Her experience brought to mind the story of a close friend. When he was around 12 years old, he was skiing with his father after a snowstorm and they found themselves caught in a serious avalanche. He was not pulled under by the snow, however his father was. He ended up so buried that only his hand was visible. A few skiers saw his hand sticking out of the snow and rushed to help dig him out before it was too late. Miraculously, he was okay.

You can imagine how traumatic that experience must have been — for both my friend and his father. Understandably, it could lead to someone never wanting to ski again. My friend’s father must have known this because he insisted that they both go skiing that afternoon.  He understood how important it was to get back out on the skis right away and create a new, happier memory.

To this day, many years later, skiing is one of his family’s most loved activities and one that’s enjoyed by three generations.  Had it not been for his dad’s determination to go out and ski the very next day, that avalanche could have been the last time my friend ever skied.

There is a reason the saying “get back in the saddle” is used when someone faces a difficult situation, whether that’s getting thrown from a horse, falling off a bike, going through a divorce or starting a new job after being let go. The longer you wait, the harder it gets.

I talk to a lot of people who have never recovered from one of these defining moments, especially if it happened when they were young. A bike they are afraid to get on because of a fall. A debilitating fear of dogs after being nipped or bitten. In most of these cases, the person ran from the incident and it became their defining memory, never to be overwritten by a new one.

Sometimes, colleagues, friends and family are unintentionally complicit. In trying to console us, they tell us that it’s okay to avoid the thing that we just failed at, that scared us or that caused us injury. Understandably, they are trying to protect us. Unfortunately, in doing so, they might be hindering us in the long run.

The reality is that what we often need the most is to face that exact thing that just caused the pain – and we need to do it quickly.

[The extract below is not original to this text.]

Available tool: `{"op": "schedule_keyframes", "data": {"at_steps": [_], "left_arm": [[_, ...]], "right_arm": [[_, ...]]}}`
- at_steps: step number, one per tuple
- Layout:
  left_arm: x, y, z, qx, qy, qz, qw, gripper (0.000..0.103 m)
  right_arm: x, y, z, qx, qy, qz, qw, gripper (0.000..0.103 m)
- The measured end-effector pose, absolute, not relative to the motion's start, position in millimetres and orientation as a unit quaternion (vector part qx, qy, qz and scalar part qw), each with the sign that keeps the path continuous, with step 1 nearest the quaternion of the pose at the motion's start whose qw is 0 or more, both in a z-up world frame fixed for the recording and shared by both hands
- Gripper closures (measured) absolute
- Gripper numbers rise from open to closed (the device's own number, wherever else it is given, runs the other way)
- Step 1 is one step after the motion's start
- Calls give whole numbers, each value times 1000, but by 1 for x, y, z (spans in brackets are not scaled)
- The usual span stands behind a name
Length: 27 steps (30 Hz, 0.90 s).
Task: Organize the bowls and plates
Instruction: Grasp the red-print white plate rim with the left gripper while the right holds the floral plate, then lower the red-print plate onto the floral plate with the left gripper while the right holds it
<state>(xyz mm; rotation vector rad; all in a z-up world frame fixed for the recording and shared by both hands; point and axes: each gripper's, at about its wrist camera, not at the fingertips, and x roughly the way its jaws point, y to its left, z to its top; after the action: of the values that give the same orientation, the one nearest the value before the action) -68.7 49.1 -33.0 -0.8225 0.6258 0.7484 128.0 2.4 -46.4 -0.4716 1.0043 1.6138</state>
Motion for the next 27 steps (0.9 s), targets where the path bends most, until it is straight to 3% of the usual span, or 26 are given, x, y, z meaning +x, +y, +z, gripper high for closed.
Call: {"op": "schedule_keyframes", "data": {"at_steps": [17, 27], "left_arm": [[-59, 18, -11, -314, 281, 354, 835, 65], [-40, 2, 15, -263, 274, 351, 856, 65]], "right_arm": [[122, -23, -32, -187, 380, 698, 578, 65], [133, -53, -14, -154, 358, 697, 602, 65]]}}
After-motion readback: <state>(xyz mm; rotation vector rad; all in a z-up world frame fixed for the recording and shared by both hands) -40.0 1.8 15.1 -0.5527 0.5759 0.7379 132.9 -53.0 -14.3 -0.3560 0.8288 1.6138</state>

This way we can move past and through it and make a new memory, overriding the bad experience with a new one before it has the opportunity to set in too deep.

In the week after the bike accident, we had the opportunity to spend a few days in Copenhagen with family, where the main form of transportation is biking. Biking was a huge part of our experience there and we may not have had that opportunity had my wife not jumped right back in the saddle as she did.

 

Quote of The Week

“Our greatest glory is not in never falling, but in rising every time we fall.”